Edges that are physically constrained do not activate the EGFR. (A) Cells were labeled with the membrane dye Vybrant DiD (red), and agarose droplets were labeled with fluorescein (green). The plastic below the cells was left unlabeled for clarity. (B–E) Immunoblots of extracts of HCLE cells cultured without and with agarose droplets. The blots were probed as described in Figure 3, A–D. (F and G) Stimulation of HCLE cells grown either as uninterrupted sheets or around agarose droplets with 10 ng/ml EGF for 10 min results in similar levels of EGFR and ERK1/2 activation.

Figure 7.

Motility of cells growing on plastic strips. (A) Representative trajectories of cells during a 4.5-h period are indicated (also see Supplemental Video 1). (B) Trajectories of 25 or 29 cells were followed, respectively. Asterisk (*) indicates significant difference from control (p < 0.001). (C) Close-up of movement of cells at edge of plastic strips.
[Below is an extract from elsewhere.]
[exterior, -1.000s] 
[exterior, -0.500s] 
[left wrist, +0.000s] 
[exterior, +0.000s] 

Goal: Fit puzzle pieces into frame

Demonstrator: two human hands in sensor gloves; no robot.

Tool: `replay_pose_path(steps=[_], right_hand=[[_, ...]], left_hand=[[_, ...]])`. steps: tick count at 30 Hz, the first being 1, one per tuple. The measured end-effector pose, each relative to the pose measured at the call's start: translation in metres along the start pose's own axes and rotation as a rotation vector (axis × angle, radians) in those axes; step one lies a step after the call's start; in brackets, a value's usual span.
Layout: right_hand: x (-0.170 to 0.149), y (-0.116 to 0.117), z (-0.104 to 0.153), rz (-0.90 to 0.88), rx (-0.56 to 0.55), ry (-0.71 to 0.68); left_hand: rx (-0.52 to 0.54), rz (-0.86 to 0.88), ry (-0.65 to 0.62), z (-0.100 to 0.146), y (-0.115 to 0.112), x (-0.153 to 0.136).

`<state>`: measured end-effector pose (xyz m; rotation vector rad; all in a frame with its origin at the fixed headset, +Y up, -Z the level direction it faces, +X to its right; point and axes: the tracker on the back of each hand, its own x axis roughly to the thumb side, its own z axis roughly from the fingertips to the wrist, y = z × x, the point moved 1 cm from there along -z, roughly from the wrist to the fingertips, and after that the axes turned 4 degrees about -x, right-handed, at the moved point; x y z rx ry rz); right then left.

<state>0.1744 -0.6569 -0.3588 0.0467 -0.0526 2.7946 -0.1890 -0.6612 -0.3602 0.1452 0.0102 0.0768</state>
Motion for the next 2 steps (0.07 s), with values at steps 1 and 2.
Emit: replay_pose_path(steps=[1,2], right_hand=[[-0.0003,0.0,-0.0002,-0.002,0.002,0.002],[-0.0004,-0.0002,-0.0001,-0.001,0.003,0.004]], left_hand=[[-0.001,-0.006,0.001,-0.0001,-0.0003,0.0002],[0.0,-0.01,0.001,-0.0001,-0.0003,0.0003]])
Note the extensions of lamellipodia- and ruffle-like structures (top and bottom arrow, respectively). Also see Supplemental Video 2.

Figure 8.

Full production of MMP9 requires cues in addition to the presence of edges. (A) Effect of removal of agarose droplets. MMP9 in medium incubated 24 h on cells grown among agarose droplets, and in supernatants collected 0–24 or 24–48 h after removal of agarose droplets (day 1 and 2, respectively). Mock-removal from cultures without agarose droplets did not result in enhanced secretion of MMP9 (data not shown). Also shown are levels of MMP9 in medium incubated 24 h on cells grown on plastic strips. Asterisk (*) indicates significant differences from controls by Student's t test (n = 5; p < 0.001). (B) Levels of MMP9 in cultures treated as indicated were compared with untreated controls, and the fold change was plotted. Cells were treated with tyrphostin AG 1478, nonimmune immunoglobulin (Ig)G, or the LA1 antibody. Asterisk (*) indicates significant differences from controls according to one-way analysis of variance and the Bonferroni test for multiple comparisons (n = 3; p < 0.001).